Items from a dataset:
↓
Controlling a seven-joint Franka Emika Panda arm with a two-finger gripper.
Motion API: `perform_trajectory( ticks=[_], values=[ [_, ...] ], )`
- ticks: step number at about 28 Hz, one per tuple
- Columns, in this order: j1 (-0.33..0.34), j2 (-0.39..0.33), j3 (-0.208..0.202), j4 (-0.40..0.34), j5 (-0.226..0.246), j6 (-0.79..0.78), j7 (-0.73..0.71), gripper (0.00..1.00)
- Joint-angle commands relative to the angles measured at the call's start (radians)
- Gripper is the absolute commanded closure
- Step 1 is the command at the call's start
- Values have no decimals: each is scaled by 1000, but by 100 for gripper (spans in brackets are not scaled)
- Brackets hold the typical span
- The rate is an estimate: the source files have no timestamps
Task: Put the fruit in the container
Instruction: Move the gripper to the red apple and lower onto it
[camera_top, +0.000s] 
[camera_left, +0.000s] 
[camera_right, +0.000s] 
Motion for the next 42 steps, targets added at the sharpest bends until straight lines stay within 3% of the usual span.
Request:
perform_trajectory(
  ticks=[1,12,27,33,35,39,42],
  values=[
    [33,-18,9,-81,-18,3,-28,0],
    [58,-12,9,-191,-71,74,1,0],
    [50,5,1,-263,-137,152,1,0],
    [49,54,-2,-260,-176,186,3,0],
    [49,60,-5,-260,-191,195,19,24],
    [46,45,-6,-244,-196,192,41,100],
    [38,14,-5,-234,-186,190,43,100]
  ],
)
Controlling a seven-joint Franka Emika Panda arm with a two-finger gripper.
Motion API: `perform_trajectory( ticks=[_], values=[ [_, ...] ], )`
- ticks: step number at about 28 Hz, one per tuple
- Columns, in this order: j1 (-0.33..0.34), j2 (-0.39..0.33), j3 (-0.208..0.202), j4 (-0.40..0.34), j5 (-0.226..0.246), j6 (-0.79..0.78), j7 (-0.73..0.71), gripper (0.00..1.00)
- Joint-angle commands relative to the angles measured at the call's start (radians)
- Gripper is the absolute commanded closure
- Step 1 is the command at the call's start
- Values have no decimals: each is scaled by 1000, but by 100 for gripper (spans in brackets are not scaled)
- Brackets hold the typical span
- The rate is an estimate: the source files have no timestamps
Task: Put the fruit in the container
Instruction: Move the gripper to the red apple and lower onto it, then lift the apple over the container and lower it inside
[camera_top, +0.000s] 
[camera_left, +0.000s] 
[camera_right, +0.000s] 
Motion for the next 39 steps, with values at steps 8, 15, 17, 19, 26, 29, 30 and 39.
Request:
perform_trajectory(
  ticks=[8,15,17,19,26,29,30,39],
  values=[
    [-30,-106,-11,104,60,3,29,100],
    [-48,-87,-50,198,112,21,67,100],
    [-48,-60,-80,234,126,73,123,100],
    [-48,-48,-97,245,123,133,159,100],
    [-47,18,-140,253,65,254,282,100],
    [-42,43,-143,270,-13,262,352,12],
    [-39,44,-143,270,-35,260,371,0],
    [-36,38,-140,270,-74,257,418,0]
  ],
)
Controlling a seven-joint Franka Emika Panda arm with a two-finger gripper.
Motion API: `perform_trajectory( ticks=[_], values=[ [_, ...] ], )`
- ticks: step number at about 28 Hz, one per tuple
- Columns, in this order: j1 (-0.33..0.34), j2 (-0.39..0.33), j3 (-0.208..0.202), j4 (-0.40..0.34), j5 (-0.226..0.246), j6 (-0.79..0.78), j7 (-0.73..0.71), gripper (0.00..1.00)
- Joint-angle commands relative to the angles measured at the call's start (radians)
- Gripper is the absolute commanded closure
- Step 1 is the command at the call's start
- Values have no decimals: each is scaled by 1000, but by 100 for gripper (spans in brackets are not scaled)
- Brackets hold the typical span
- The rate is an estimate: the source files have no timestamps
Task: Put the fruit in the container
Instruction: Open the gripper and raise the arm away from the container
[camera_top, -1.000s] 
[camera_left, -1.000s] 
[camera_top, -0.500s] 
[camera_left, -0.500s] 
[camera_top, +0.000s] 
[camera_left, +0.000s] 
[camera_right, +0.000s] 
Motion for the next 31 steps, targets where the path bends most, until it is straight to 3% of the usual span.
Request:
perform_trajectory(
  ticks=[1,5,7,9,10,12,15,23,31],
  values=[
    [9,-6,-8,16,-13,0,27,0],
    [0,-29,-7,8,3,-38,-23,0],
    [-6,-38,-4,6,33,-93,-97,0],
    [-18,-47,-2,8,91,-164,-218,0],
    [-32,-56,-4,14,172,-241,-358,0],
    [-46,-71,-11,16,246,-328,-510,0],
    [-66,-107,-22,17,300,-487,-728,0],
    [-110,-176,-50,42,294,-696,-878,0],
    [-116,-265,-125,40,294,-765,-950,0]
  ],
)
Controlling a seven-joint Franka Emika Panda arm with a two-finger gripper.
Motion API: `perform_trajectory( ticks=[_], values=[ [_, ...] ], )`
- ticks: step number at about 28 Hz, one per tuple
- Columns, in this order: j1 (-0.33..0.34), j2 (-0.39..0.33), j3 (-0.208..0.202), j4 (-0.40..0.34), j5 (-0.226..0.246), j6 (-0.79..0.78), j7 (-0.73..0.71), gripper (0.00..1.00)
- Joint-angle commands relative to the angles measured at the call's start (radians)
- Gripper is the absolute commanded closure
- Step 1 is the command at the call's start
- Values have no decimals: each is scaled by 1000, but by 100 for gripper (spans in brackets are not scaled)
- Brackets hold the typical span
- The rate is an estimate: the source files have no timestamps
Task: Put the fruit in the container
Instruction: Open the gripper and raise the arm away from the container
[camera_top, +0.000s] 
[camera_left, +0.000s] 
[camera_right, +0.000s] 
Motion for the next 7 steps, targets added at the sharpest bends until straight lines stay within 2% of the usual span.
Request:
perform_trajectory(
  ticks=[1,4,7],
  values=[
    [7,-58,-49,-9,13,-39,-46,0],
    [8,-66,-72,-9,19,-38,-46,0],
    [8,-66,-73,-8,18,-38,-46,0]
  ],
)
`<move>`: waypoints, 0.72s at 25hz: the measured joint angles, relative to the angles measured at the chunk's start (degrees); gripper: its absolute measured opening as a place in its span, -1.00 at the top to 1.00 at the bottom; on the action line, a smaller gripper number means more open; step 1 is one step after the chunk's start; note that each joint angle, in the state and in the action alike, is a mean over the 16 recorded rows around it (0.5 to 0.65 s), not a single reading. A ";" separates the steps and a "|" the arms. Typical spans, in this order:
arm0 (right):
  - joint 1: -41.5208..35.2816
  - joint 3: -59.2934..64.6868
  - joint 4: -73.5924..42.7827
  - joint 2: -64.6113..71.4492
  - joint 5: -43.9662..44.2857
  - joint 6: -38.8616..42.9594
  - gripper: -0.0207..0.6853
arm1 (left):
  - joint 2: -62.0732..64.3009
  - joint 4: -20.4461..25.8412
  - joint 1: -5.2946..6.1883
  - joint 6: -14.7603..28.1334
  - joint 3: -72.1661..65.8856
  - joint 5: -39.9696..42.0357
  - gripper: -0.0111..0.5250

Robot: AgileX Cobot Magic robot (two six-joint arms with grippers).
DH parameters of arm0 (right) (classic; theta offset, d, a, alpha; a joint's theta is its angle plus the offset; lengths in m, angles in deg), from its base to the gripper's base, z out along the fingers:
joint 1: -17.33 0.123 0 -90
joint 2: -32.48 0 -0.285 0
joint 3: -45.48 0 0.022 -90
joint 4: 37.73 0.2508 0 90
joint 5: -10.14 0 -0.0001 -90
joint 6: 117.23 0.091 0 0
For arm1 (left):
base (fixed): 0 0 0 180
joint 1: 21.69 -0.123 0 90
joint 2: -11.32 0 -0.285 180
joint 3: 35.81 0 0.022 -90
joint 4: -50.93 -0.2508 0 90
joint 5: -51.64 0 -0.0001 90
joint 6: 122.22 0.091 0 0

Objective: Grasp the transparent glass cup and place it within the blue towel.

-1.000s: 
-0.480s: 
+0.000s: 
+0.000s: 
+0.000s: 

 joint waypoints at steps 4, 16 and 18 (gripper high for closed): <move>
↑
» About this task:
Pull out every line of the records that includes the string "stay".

» Response for this exercise:
Motion for the next 42 steps, targets added at the sharpest bends until straight lines stay within 3% of the usual span.
Motion for the next 7 steps, targets added at the sharpest bends until straight lines stay within 2% of the usual span.

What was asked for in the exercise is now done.